Genie Community Forum

Deploying Almond with custom UI and Natural Language Support

Yes, the laptop has a RTX 3080 GPU, so it should be quite powerful. I’m not sure what you meant with configuring CUDA for PyTorch, is that an Nvidia specific thing? If so, how do we configure it for PyTorch?
The laptop is using Windows and were doing the genie installation on an Ubuntu virtual machine that’s available from the Microsoft Store, so maybe that’s causing the slower training time?

Edit:
After doing some research, I found that CUDA and PyTorch are libraries that can be installed in certain NVidia GPUs. The laptop we are using seems to be capable of using CUDA, so do we need to install both of these libraries in the VM?

Edit 2:
We managed to install CUDA 11.1 and PyTorch in the VM. However, since we reinstalled the entire VM, we also redid the entire local genie installation. For some reason, we are now getting this error when running the make subdatasets=2 target_pruning_size=150 datadir command:


I don’t think it has ever asked for a template before, did something change in the genie repository?
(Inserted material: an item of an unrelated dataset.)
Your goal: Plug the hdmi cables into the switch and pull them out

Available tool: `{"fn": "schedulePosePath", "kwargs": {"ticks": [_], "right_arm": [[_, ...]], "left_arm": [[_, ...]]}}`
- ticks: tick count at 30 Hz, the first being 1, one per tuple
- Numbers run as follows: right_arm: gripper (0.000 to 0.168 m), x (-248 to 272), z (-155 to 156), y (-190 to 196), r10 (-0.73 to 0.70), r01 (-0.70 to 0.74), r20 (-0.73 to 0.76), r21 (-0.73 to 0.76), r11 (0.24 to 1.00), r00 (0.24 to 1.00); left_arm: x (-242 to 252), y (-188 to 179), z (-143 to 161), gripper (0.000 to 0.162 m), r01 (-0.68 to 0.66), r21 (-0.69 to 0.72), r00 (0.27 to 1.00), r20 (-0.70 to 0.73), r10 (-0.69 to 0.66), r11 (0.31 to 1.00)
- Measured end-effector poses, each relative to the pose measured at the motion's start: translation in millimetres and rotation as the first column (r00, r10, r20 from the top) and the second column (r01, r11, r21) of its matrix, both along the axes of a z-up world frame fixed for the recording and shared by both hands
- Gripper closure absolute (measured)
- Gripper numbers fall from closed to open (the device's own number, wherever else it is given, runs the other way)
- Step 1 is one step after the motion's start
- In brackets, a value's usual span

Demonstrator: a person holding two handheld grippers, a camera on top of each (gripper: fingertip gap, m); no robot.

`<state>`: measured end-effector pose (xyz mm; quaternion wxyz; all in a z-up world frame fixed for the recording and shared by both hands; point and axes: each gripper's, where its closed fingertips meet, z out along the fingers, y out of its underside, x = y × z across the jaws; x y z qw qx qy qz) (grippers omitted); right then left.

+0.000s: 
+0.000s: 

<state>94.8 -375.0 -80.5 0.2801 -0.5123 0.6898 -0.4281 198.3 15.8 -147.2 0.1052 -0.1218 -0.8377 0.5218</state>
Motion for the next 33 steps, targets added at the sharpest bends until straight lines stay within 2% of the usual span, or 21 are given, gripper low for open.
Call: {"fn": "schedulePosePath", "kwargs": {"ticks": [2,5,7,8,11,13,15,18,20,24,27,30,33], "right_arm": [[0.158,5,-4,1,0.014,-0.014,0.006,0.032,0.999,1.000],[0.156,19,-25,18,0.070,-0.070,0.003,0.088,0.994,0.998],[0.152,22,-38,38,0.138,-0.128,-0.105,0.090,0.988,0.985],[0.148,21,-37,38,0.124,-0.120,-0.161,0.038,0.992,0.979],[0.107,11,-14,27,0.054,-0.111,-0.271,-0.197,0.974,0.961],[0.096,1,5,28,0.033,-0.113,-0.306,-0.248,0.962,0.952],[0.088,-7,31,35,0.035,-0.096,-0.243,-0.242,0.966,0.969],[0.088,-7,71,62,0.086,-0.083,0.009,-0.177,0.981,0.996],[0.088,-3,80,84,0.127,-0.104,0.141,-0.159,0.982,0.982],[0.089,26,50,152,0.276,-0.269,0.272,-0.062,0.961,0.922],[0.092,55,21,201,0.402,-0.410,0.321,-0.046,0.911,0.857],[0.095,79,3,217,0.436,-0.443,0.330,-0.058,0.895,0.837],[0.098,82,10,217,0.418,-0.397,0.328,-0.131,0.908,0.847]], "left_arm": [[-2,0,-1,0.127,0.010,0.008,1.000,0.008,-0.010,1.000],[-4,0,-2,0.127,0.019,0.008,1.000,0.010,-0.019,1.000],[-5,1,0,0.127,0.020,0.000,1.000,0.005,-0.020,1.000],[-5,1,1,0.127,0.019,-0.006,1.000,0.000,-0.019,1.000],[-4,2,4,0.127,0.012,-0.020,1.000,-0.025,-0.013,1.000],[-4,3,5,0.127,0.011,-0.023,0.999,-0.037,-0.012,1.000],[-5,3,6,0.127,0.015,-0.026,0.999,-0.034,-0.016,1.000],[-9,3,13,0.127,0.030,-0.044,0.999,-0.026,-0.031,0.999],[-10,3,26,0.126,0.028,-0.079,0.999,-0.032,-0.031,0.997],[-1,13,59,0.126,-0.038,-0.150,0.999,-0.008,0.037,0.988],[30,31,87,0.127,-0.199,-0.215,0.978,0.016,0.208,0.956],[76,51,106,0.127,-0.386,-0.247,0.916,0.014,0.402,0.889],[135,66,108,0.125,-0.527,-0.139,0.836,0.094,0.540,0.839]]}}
We copied everything needed and redid the installation steps according to our previous recorded steps.

I think you have a versioning problem in your reinstallation attempt. The latest version of genie does not have a --template flag for the generate-dialogs command.

Ok, we’ll try the installation again. What about the CUDA and PyTorch? Do we just need to install them in the VM? Also, does genienlp already have a certain PyTorch version it wants to use? I think our 3080 machine can only use CUDA version 11.1 and above, so would that be a problem?

Yeah you will need to install CUDA inside the VM.

genienlp declares a dependency on PyTorch 1.9.* (aka the latest). It will install PyTorch the normal way (CUDA 10) if you pip install genienlp, but if you install PyTorch beforehand it will use the installed copy.
You can run:

import torch
print(torch.cuda.is_available())

to see if CUDA works on your machine.

Yes we’ve run that command before and verified that we have both the latest PyTorch and CUDA 11.1 installed. Is there anything else that we need to do or can we just run the training command now?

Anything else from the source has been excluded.